GENEL KURUL KONUŞMASI
Konu: Türkiye Taşkömürü Kurumunun sorunlarına ilişkin gündem dışı konuşması
Yasama Yılı:3
Birleşim:18
Tarih:07.11.2017

MUHAMMET RIZA YALÇINKAYA (Bartın) - Teşekkür ediyorum Sayın Başkanım.

Sayın Başkan, sayın milletvekilleri; hepinizi saygıyla selamlıyorum.

Değerli arkadaşlar, ülkemizde taşkömürü deyince akla ilk gelen kurum Türkiye Taşkömürü Kurumudur. TTK, ülkemizdeki taşkömürü üretiminin esas ihtisas sahibi, ustası ve en köklü kurumu olarak maden sektörünün en önemli değeridir.

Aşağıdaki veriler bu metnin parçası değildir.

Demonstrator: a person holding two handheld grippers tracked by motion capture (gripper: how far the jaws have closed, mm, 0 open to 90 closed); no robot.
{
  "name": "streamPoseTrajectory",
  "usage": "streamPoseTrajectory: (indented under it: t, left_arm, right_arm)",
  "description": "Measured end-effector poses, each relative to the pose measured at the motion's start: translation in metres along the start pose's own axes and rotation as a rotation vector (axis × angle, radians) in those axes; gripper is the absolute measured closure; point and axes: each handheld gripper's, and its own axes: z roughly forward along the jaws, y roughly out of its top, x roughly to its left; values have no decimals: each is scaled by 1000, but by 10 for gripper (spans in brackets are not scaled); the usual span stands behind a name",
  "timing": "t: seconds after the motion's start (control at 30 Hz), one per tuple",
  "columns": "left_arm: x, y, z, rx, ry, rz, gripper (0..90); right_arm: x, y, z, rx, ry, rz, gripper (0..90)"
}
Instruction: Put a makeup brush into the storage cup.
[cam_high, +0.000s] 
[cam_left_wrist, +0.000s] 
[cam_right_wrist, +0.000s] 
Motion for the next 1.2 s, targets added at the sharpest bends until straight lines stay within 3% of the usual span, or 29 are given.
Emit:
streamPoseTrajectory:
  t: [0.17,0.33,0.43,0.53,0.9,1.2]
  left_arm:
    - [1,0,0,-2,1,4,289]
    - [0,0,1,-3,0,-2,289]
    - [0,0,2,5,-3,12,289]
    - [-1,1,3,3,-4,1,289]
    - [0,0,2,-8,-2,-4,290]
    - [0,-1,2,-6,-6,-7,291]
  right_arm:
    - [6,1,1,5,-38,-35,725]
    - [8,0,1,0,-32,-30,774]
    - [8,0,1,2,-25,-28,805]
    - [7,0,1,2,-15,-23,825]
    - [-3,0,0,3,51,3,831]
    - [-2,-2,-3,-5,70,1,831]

Yüz yetmiş yıllık kömür üretim kültürü ve tecrübesi bulunan TTK, ülkemizin yegâne taşkömürü üretimi yapan kurumu olarak, cumhuriyetimizin kuruluşundan bugüne kadar geçen süreçte ülkemizin ekonomisine ve sanayisine can suyu olmuş, güç vermiş ve çok önemli katkılar sağlamıştır. Gözümüz gibi korumamız gereken böyle bir kurum, yıllardır devletin üzerine yük olarak görülmüş ve bugün ne yazık ki kapanmaya doğru giden bir sürecin içerisine sokulmuştur.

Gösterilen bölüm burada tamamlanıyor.